久しぶりに土曜のマーケットに出かけ揚げたムール貝を昼飯代わりに喰い市立図書館でミント・ティーを飲みながら写真雑誌やジャズ雑誌を眺めて過ごした。 

その中で一枚の写真に注意が行った。 もう何年も前にオランダの年中行事、国王の日かに王家の一族が乗るオープンカーのバスにスズキ・スウィフトに乗った男が猛スピードで突っこもうとして見物人を何人も巻き込んで死傷者をだし自らも沿道の何かの記念碑に激突して死ぬ、という事件があった。 カラーの一枚には大きく運転席で仰向けになって頭から血を流す犯人の向うに小さく国王、王妃がこちら側を眺めて呆然としている姿がはっきりと見えるものだった。 ここではその事件を新たに思い出させることもさりながらこのような写真が大きく公衆に晒されることに驚いたのだった。 事件当時は様々な画像・映像がメディアに流れたがそこでは自己抑制があったのかこのようなものは見られなかった。 あれからもう9年も経って「ほとぼりがさめた」という思いがあるからなのか。 仮令ほとぼりがさめたと言っても死んだ犯人はともかく、犯人の家族の犯人に対するプライバシー権というものもあってそれが保護されるべきものではないのかという思いも湧いて来る。 それを敷衍して、もし写真の版権をもっているものが家族にいくばくかの金銭をはらって権利を買う、というようなことをしているとしたらこのような雑誌に現れることもある可能性もあるのだろうがそれはそれだけで済む問題なのだろうか。 名前も顔も分かっている犯人があからさまにこのような写真としてでるということにただ犯人だからという大雑把なくくりだけで出してもいいというのならこの場はセンセーショナルなことだけを煽る雑誌でもあるまいしちゃんとしたまともな写真雑誌にでるということに自分は少々驚いたのだった。 それで思い出すのは三島由紀夫が個人的な理由から自分のクーデターを起こそうとして自衛隊本部に突入、失敗し自決した時の一枚の写真のことだ。 割腹した後「小姓」とも見做されていた森田何某とともに落とした首を地面に置いたモノクロ写真だ。 事件当日か翌日かに一度だけ新聞で見た。 けれどそれはそのとき一度だけでその後はそのセンセーショナルな写真は二度と外に出ることはなかった。 センセーショナルなことは当然として当時ノーベル賞をも目指していると目されていた著名作家であることが生首写真を後退させることに関わっていてそれがプライバシーに関わる議論を覆い隠すことになっているのだろうとそのときは思った。 あれからもうそろそろ半世紀に手が届くところに来ている。

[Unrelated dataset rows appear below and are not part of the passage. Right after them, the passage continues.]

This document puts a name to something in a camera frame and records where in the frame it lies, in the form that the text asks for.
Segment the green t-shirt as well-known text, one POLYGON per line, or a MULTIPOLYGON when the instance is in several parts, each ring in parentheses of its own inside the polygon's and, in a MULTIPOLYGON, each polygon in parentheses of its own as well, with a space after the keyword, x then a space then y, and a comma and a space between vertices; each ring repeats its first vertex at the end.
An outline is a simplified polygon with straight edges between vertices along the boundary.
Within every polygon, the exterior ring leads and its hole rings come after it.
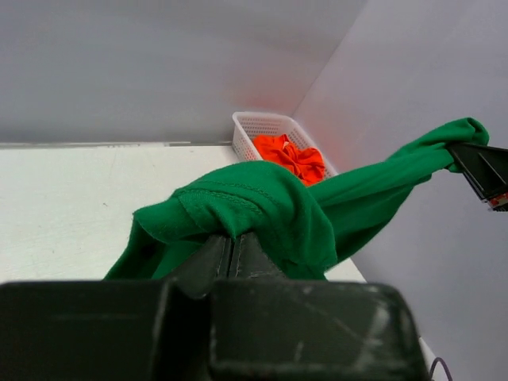
POLYGON ((255 233, 292 279, 323 279, 362 249, 433 173, 457 171, 451 143, 487 145, 474 118, 446 123, 377 164, 305 186, 284 167, 248 161, 212 171, 165 201, 138 209, 108 279, 160 279, 214 235, 255 233))

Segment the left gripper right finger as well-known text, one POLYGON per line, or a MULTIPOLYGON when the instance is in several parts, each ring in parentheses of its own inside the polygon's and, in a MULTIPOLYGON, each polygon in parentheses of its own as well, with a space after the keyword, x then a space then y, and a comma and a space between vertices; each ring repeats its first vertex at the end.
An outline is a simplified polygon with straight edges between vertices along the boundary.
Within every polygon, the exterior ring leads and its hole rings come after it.
POLYGON ((215 380, 426 380, 412 313, 378 283, 288 279, 248 233, 210 292, 215 380))

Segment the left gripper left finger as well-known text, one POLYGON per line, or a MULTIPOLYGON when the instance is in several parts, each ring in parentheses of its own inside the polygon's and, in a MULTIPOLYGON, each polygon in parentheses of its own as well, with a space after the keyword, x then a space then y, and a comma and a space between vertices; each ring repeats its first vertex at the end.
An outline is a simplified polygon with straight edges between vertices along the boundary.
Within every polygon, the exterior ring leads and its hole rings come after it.
POLYGON ((2 284, 2 379, 208 380, 207 296, 231 252, 214 236, 157 280, 2 284))

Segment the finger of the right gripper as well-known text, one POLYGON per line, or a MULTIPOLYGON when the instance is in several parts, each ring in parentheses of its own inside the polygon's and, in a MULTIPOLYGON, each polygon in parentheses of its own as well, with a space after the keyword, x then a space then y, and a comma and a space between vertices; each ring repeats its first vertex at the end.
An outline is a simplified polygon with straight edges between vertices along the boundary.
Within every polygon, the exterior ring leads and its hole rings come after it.
POLYGON ((507 150, 479 144, 448 146, 455 164, 490 210, 507 211, 507 150))

図書館で雑誌を眺めていてついつい時間を忘れてしまっていた。 今日は大阪で別れてから初めて子供たちと再会することになっていた。 娘の誕生日の祝いもかねて夜アムステルダムのコミック・サーカスの公演を観ることになっていた。 自分にはなにを観るかは知らされていなくてただ劇場公演とだけ知らされていて深刻なものを英語ならともかく、オランダ語で聴かされるのかと覚悟して行ったのだが結果は言葉は要らなかった。 その前に劇場近くのトルコ・レストランに集まることを示し合わせていてそこに落ち合った。 娘とボーイフレンドはナイメヘンから午後にアムステルダムのホテルに来ておりそこで自転車を借りで8km漕いでこのレストランで待っていた。 何年も前にイスタンブールで喰って以来のうまい料理だった。 アムステルダム西部のオスドルプと呼ばれるこのあたりはトルコやモロッコの移民が多く通りにしても異国だった。 自分が入院していたオランダ癌研病院もそこからはあまり遠くないところにあった。 大きなレストランはそんな移民の家族ではちきれそうだった。 食事を済ませてそこから歩いて劇場に向かった。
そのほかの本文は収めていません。